• WORK ORDER
Copy every record exactly as it stands. Leave the pictures out.

• EXTRACTED RECORDS

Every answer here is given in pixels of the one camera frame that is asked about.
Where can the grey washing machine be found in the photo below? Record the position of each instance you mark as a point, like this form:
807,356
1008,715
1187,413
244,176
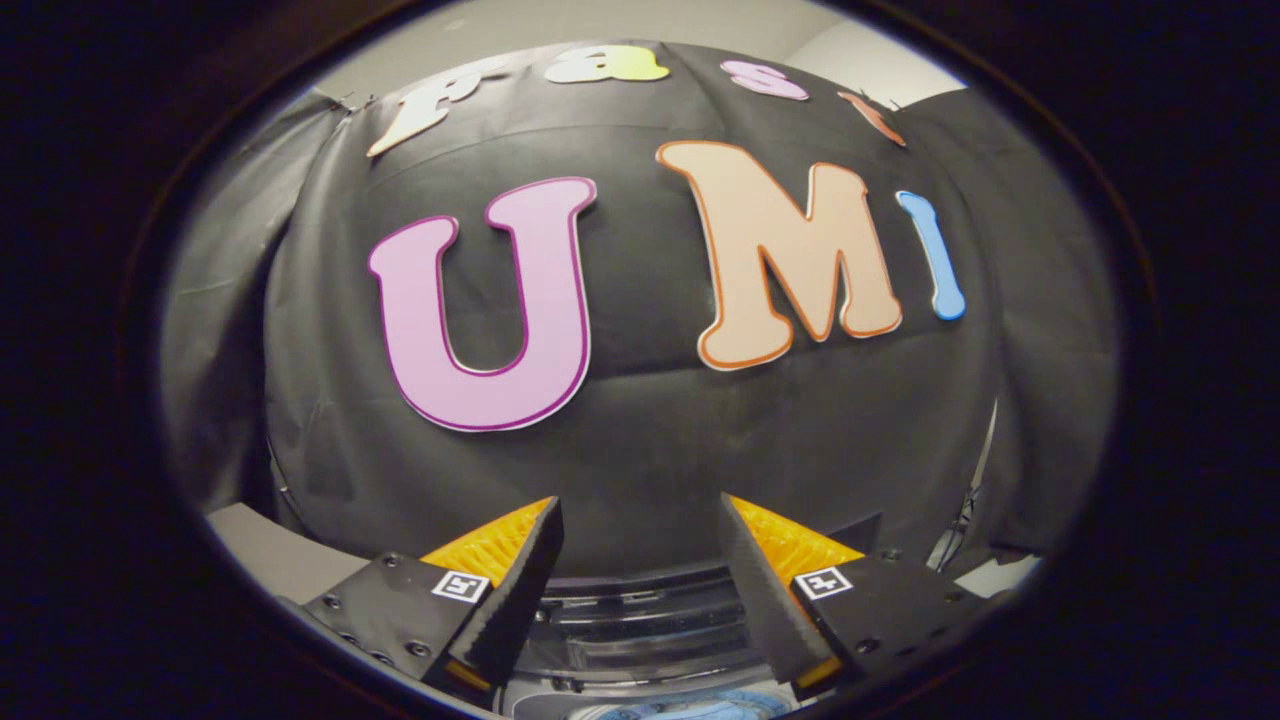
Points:
560,695

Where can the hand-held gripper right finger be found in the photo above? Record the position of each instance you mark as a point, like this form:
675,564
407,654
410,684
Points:
765,600

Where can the black backdrop cloth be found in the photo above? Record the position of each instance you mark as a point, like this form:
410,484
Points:
650,450

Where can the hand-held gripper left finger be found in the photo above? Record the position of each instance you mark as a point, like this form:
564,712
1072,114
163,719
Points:
515,600

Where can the black tripod stand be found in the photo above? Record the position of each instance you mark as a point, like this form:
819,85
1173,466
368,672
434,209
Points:
965,500

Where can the light blue shirt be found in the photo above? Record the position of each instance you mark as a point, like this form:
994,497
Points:
690,710

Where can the dark cabinet with beige side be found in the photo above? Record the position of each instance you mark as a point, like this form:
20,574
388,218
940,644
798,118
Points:
270,555

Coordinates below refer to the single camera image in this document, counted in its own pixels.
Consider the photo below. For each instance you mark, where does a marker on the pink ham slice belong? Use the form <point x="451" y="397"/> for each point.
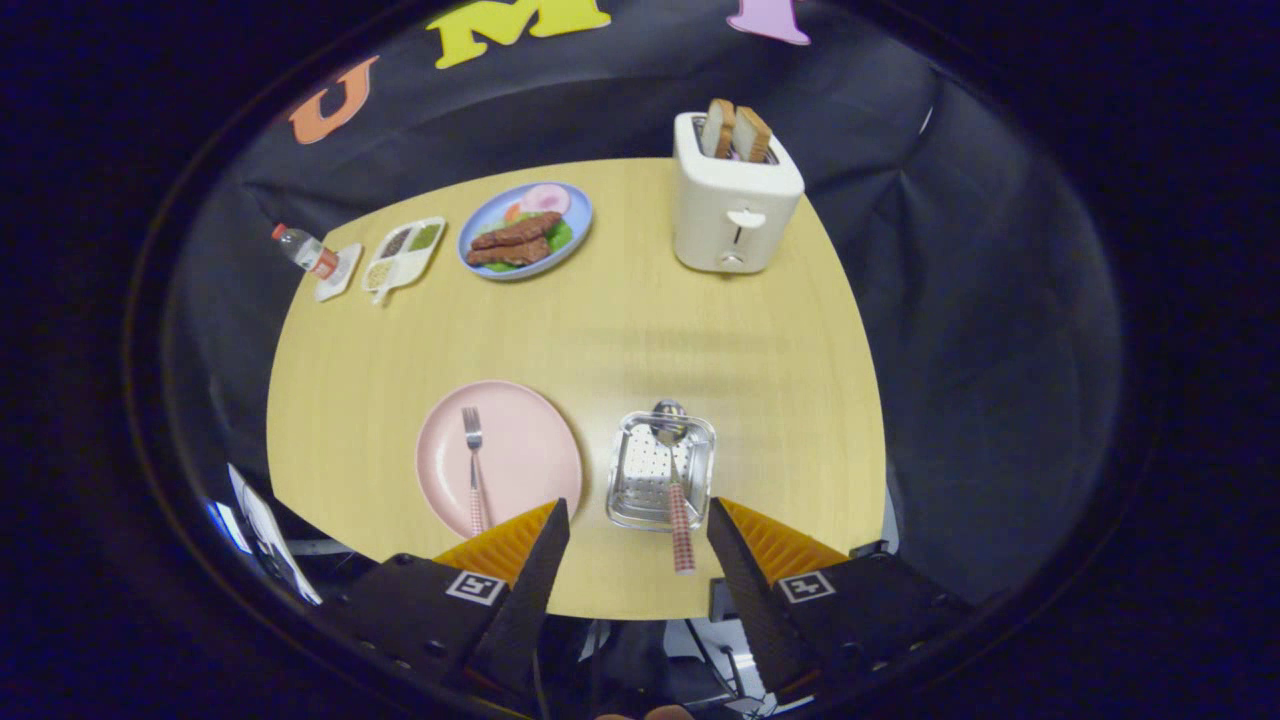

• EXERCISE ANSWER
Every answer here is given in pixels of the one camera frame that is asked about.
Where can the grey washing machine be found in the photo below? Record the position of each instance you mark as a point, like this form:
807,356
1008,715
1187,413
244,176
Points:
560,695

Where can the hand-held gripper right finger be found in the photo above? Record the position of each instance you mark as a point, like this form:
675,564
407,654
410,684
Points:
765,600

Where can the black backdrop cloth be found in the photo above? Record the position of each instance you mark as a point, like this form:
410,484
Points:
650,450

Where can the hand-held gripper left finger be found in the photo above? Record the position of each instance you mark as a point, like this form:
564,712
1072,114
163,719
Points:
515,600

Where can the black tripod stand be found in the photo above? Record the position of each instance you mark as a point, like this form:
819,85
1173,466
368,672
434,209
Points:
965,500

Where can the light blue shirt be found in the photo above? Record the position of each instance you mark as a point, like this form:
994,497
Points:
690,710

Where can the dark cabinet with beige side be found in the photo above? Record the position of each instance you mark as a point, like this form:
20,574
388,218
940,644
798,118
Points:
270,555

Coordinates below refer to the single camera image in this document, counted in its own pixels.
Consider the photo below. For each instance you mark, where does a marker on the pink ham slice belong? Use the form <point x="451" y="397"/> for each point.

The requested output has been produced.